Source material -
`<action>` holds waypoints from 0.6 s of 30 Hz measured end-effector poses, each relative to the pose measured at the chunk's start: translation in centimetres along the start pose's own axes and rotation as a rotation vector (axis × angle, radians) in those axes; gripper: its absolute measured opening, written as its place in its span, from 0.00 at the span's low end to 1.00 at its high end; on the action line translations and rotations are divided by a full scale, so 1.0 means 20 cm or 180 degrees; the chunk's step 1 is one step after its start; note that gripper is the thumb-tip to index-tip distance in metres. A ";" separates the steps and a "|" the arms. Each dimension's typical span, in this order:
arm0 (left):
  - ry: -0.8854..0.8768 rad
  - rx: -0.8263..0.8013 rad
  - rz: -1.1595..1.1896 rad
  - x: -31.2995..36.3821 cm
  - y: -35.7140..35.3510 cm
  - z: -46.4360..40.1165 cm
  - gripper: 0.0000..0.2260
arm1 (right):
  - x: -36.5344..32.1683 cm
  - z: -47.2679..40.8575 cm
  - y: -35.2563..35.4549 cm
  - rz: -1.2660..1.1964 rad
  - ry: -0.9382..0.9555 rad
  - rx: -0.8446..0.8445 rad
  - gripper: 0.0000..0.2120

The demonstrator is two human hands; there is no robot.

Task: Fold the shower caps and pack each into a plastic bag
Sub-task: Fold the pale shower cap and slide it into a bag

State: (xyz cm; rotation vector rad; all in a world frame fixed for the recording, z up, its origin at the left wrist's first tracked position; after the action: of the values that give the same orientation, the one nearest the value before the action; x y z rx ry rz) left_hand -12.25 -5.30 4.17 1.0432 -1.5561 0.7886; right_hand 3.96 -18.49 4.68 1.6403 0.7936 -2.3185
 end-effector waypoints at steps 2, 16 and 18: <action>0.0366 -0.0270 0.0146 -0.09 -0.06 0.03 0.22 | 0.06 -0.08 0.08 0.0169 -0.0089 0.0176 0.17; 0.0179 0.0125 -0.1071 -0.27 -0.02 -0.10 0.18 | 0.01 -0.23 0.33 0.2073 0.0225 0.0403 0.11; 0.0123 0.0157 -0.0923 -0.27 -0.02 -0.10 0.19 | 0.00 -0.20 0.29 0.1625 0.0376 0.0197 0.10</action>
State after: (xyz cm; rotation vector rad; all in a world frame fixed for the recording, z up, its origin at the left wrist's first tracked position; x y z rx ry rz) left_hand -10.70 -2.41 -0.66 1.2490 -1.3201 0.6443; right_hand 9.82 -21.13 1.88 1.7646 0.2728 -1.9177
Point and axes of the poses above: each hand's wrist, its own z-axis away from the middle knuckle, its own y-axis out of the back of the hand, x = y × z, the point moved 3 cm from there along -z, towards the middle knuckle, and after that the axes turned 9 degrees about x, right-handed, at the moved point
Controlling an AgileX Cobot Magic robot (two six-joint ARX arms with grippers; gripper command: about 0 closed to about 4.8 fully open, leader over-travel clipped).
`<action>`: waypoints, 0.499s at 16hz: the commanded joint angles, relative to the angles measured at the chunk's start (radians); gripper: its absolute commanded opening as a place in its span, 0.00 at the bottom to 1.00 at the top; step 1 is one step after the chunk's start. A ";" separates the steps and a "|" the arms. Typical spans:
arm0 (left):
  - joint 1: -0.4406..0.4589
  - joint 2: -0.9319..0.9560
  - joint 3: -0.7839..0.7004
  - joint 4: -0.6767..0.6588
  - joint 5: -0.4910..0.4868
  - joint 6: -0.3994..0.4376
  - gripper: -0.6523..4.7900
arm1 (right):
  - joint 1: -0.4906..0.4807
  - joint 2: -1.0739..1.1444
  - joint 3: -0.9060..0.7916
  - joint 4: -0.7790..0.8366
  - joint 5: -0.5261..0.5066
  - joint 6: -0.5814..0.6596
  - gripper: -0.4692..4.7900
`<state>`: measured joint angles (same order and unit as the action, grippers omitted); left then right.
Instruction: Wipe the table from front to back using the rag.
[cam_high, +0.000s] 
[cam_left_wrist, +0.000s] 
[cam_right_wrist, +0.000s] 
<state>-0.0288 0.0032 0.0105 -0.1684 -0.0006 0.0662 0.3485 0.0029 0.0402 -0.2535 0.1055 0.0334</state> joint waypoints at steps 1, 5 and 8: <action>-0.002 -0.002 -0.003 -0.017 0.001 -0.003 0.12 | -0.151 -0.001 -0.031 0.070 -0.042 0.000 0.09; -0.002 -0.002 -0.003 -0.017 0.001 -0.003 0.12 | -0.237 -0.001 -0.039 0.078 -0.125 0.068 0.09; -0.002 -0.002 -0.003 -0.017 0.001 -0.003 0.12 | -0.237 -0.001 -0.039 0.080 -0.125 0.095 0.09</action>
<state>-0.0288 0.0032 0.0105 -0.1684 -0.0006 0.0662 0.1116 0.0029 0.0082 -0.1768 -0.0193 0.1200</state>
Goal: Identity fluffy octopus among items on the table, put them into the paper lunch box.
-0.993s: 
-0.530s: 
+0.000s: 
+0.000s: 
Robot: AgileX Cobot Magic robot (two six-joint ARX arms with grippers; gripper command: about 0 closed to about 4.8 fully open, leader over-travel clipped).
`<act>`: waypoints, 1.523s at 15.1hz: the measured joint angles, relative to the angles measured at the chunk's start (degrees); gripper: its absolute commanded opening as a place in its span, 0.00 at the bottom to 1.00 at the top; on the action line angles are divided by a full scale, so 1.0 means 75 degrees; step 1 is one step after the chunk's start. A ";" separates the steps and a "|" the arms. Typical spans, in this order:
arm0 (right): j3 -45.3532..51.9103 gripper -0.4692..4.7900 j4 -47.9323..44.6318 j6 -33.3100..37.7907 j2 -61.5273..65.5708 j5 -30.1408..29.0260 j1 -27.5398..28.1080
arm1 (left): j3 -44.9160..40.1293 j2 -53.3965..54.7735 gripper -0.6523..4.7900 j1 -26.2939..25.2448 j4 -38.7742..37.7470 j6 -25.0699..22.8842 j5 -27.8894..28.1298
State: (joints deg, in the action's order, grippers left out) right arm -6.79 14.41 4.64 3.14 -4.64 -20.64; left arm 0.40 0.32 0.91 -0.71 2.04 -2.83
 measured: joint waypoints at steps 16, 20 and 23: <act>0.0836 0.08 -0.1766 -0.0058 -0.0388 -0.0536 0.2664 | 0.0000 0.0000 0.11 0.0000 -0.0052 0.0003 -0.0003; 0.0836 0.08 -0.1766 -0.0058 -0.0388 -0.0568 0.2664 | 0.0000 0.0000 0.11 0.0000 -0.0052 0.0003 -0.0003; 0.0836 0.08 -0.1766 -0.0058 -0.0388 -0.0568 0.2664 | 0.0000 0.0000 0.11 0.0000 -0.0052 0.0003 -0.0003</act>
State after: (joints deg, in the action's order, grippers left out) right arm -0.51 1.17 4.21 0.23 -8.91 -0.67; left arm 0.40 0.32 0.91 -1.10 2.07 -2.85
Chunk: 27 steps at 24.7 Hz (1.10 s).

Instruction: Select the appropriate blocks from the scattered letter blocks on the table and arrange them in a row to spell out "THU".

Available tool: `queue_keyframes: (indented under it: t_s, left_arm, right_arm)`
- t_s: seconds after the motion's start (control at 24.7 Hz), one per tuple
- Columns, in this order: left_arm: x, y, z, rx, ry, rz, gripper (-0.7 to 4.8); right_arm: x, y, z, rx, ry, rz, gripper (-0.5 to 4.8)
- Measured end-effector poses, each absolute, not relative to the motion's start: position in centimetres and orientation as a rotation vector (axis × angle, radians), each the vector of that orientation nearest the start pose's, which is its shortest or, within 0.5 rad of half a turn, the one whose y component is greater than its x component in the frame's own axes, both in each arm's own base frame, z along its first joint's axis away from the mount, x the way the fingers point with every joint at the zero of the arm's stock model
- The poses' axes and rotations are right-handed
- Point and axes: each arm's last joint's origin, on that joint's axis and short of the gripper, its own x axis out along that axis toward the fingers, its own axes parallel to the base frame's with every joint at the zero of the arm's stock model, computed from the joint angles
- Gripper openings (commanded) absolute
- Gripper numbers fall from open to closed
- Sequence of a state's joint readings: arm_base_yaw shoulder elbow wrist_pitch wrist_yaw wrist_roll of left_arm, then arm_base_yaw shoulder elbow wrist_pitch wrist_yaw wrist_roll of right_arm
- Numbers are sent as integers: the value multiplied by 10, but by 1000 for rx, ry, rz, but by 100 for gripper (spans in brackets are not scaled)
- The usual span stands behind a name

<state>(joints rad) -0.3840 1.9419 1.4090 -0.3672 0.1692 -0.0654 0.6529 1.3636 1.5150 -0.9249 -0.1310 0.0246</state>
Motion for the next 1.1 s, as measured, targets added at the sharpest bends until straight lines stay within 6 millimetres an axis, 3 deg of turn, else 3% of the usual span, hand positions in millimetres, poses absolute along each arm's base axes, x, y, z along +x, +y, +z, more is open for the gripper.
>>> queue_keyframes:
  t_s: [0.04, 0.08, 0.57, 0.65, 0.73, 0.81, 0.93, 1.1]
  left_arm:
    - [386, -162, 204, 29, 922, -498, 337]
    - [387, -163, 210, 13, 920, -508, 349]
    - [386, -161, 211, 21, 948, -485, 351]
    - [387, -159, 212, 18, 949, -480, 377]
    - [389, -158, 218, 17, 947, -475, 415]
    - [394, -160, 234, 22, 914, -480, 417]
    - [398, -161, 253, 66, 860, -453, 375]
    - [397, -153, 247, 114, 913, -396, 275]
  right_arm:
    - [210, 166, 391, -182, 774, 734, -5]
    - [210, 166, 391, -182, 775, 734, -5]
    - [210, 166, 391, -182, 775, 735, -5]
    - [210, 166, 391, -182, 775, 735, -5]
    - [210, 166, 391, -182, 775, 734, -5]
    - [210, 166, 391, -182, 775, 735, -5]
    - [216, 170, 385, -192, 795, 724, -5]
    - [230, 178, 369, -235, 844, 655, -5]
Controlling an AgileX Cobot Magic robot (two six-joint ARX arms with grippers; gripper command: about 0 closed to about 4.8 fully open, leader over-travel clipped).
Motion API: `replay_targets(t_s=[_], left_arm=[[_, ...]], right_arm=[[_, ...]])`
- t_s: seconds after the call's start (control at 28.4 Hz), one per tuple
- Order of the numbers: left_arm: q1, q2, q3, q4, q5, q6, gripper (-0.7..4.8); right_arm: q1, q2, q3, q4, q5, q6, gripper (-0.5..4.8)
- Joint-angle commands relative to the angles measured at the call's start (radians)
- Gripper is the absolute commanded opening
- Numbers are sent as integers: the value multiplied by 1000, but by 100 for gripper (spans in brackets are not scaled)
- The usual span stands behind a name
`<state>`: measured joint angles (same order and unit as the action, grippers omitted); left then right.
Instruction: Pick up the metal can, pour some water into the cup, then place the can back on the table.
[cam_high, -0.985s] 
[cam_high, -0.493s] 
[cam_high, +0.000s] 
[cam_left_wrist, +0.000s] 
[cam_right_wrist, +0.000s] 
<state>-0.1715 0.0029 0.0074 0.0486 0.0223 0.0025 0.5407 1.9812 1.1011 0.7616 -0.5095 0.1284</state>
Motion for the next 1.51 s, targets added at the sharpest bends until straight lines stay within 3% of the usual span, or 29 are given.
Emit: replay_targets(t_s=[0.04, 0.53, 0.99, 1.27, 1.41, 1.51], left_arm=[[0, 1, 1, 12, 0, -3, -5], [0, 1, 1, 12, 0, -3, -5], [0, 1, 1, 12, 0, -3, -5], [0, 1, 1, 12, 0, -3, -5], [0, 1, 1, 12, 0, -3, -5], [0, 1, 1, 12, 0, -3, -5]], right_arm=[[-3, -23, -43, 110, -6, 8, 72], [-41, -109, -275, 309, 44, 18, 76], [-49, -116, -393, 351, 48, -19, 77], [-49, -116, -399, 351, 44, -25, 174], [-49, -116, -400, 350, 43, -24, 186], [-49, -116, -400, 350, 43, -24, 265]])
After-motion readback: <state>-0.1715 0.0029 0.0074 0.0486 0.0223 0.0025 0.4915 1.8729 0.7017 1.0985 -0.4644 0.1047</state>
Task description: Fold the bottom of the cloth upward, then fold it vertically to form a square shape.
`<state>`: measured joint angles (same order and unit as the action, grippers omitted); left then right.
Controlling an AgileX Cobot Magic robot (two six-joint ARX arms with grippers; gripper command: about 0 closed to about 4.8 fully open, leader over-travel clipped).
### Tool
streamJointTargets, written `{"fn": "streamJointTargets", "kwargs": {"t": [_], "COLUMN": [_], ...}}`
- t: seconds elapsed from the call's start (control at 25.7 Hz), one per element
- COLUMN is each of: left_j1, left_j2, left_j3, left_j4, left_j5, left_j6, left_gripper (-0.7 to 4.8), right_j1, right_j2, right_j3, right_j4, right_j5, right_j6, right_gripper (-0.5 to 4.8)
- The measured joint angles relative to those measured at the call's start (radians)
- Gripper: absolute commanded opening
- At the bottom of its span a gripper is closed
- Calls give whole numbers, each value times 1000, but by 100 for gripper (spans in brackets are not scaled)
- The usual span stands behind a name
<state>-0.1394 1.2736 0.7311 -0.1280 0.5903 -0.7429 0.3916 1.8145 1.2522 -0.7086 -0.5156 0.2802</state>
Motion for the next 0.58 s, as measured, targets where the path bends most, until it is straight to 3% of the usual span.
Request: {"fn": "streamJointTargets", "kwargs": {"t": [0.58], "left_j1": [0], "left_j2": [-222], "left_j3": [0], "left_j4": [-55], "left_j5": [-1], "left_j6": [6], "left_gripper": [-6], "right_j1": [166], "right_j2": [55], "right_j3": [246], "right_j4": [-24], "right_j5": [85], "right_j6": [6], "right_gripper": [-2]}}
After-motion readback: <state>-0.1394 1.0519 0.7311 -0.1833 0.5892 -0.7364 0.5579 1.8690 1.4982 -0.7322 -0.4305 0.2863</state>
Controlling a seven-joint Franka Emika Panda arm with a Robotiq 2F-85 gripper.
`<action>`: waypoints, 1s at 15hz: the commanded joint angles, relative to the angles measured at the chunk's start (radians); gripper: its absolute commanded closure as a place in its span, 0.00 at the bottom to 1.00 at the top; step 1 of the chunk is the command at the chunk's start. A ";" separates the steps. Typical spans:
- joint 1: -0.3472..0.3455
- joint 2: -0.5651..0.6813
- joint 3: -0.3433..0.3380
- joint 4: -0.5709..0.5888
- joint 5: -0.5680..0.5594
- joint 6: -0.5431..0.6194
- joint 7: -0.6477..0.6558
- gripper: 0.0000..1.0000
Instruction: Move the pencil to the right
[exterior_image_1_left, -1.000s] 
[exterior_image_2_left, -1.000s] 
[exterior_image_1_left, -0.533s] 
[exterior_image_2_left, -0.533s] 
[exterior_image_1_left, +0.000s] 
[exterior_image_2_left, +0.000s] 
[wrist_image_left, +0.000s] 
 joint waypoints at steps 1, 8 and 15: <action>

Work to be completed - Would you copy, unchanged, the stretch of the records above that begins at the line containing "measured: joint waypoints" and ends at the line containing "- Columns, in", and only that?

Finished exercise -
 measured: joint waypoints at steps 16, 20 and 23: <act>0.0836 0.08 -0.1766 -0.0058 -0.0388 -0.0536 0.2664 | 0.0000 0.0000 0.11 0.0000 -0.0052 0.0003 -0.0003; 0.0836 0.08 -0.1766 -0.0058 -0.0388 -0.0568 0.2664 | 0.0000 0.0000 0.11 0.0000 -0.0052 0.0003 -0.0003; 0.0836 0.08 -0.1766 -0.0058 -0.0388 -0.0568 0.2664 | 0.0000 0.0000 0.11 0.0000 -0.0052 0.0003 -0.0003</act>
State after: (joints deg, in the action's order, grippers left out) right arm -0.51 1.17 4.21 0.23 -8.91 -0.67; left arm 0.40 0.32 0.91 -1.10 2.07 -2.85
Chunk: 27 steps at 24.7 Hz (1.10 s).

Instruction: Select the appropriate blocks from the scattered letter blocks on the table and arrange them in a row to spell out "THU".

Available tool: `queue_keyframes: (indented under it: t_s, left_arm, right_arm)`
- t_s: seconds after the motion's start (control at 24.7 Hz), one per tuple
- Columns, in this order: left_arm: x, y, z, rx, ry, rz, gripper (-0.7 to 4.8); right_arm: x, y, z, rx, ry, rz, gripper (-0.5 to 4.8)

The answer requires no additions.